» **PROBLEM TO SOLVE**
Working through the data below, reproduce word for word the line with "Note to the class: identify the light" and every line after it, both ends included, and omit the pictures.
--- RECORDS FOR THE TASK Enclosed Below ---
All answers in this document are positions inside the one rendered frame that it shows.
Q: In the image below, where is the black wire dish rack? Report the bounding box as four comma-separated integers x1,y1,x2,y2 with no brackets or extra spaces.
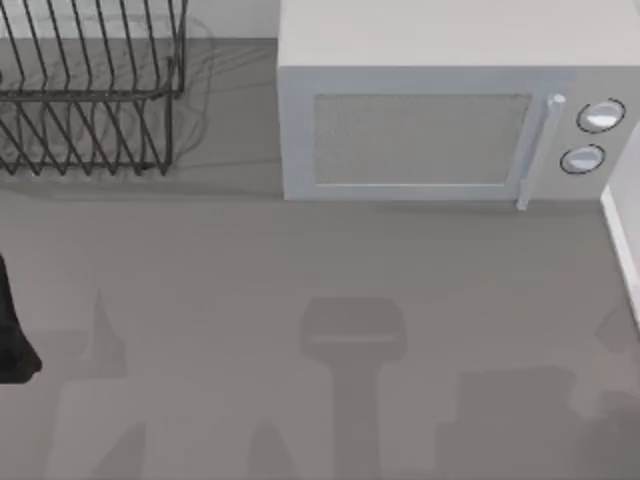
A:
0,0,189,177

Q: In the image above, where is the microwave door handle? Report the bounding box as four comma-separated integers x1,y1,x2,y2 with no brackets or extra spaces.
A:
515,93,568,212

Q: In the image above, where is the pale microwave oven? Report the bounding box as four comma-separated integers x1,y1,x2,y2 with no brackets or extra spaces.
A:
276,0,640,211

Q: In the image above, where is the microwave oven door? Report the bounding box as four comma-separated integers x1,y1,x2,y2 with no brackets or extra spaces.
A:
278,66,551,202

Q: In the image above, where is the small microwave knob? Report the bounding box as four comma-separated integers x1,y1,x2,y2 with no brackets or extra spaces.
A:
559,143,607,175

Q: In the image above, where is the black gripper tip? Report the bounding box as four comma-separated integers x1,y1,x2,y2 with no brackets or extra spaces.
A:
0,255,43,386

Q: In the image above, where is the large microwave knob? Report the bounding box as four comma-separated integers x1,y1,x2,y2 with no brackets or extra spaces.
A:
576,97,627,134

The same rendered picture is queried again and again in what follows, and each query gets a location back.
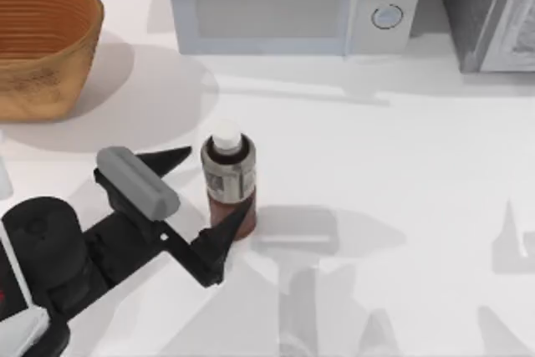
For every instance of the pale grey rounded box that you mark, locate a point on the pale grey rounded box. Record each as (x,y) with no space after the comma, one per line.
(140,183)

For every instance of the brown bottle with white cap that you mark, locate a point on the brown bottle with white cap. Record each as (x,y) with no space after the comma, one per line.
(227,183)

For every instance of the brown woven basket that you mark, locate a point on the brown woven basket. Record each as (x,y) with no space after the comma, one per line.
(46,60)

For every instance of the pale microwave oven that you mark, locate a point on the pale microwave oven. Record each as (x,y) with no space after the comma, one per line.
(292,6)

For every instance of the round microwave knob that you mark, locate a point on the round microwave knob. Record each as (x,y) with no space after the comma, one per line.
(387,16)

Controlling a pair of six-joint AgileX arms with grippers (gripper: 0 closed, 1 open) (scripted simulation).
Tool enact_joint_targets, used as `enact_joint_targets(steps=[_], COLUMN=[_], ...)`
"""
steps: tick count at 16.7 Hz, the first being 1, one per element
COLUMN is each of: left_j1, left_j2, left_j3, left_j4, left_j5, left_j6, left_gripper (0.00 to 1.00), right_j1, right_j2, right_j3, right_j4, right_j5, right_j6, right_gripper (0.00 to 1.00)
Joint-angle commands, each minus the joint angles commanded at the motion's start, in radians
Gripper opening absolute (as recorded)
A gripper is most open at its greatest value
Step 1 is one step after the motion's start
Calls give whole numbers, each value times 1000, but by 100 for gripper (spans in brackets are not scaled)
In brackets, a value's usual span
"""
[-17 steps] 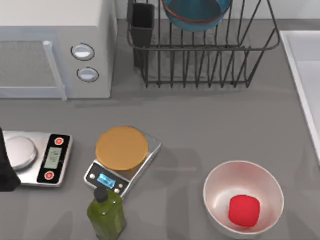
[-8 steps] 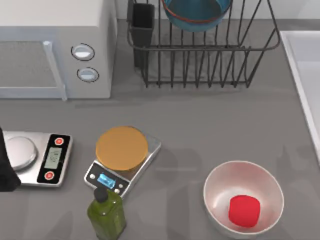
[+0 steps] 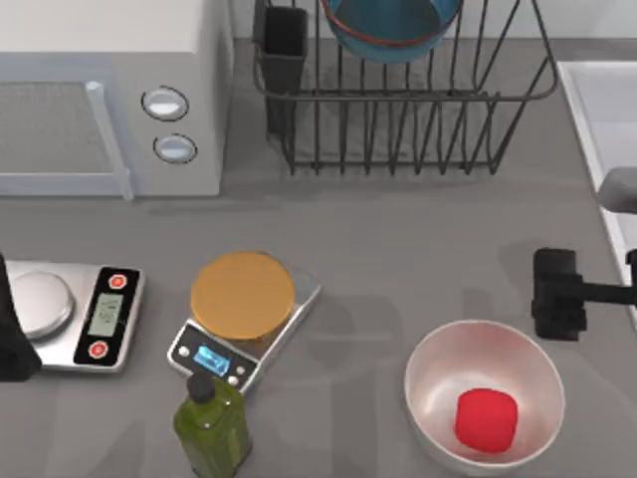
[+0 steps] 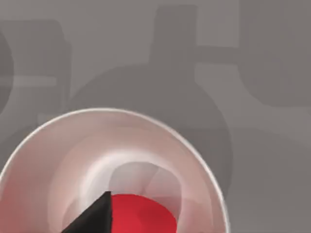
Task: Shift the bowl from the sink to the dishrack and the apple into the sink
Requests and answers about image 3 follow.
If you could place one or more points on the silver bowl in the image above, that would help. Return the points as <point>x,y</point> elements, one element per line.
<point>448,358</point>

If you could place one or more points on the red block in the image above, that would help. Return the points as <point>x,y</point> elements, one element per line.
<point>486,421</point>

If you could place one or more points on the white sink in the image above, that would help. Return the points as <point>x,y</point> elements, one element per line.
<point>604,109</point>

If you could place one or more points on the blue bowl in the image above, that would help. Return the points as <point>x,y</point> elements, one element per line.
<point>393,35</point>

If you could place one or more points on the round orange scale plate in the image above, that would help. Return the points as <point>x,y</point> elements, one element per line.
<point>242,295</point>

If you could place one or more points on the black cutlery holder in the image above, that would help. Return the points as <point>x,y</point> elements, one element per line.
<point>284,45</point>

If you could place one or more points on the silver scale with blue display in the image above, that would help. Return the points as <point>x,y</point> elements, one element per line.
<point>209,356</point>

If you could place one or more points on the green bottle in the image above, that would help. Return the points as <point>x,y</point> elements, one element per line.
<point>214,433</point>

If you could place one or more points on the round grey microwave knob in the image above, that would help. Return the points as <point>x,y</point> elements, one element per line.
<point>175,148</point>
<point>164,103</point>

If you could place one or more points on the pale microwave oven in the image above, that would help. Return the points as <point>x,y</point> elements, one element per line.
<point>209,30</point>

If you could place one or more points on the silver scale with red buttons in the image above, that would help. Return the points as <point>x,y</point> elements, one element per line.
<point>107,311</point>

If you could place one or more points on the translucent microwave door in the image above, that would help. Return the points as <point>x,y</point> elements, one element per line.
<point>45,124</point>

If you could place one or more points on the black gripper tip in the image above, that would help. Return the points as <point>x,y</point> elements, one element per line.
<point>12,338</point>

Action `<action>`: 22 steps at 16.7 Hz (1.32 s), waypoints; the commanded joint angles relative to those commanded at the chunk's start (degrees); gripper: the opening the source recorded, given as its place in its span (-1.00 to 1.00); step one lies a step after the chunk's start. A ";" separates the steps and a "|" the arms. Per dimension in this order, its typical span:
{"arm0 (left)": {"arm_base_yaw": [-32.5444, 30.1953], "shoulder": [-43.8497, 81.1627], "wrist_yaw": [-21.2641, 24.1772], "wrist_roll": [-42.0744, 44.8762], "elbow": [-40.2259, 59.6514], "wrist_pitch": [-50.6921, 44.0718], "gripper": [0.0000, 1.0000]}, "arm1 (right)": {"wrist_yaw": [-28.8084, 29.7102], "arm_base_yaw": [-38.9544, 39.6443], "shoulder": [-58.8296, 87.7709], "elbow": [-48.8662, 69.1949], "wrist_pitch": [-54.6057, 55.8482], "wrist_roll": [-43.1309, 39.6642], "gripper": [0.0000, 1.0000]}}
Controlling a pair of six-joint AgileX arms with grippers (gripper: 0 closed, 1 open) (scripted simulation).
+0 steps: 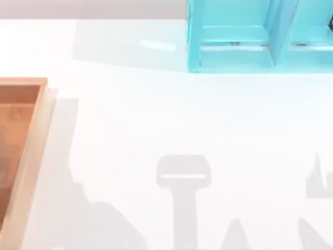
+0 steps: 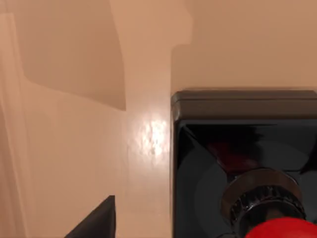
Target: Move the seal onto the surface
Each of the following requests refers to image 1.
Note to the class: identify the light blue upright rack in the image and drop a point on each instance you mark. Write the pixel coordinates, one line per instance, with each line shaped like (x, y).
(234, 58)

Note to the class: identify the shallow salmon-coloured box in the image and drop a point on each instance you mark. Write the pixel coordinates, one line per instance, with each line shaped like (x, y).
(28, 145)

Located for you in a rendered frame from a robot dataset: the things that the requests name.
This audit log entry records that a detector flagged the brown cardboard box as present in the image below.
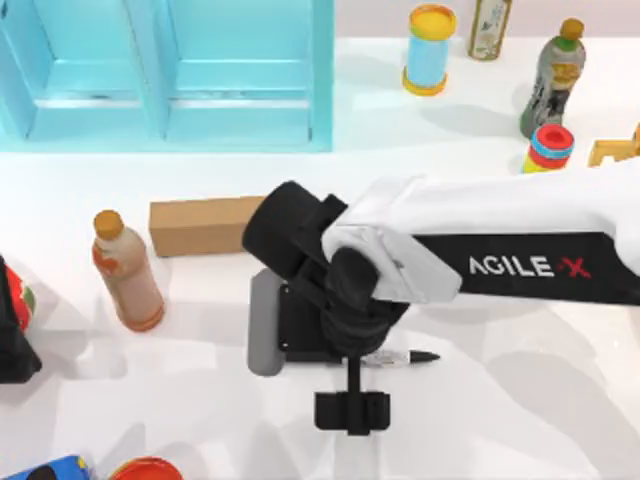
--- End of Enclosed RECORDS FOR THE TASK ---
» **EXERCISE ANSWER**
Note to the class: identify the light blue upright rack in the image and drop a point on each instance you mark. Write the pixel coordinates, one line per instance, with each line shaped like (x, y).
(234, 58)

Note to the class: identify the shallow salmon-coloured box in the image and drop a point on each instance you mark. Write the pixel coordinates, one line per instance, with each line shaped like (x, y).
(28, 145)

Located for you in a rendered frame from a robot dataset: the things that the requests name.
This audit log entry records that a detector flagged the brown cardboard box as present in the image below.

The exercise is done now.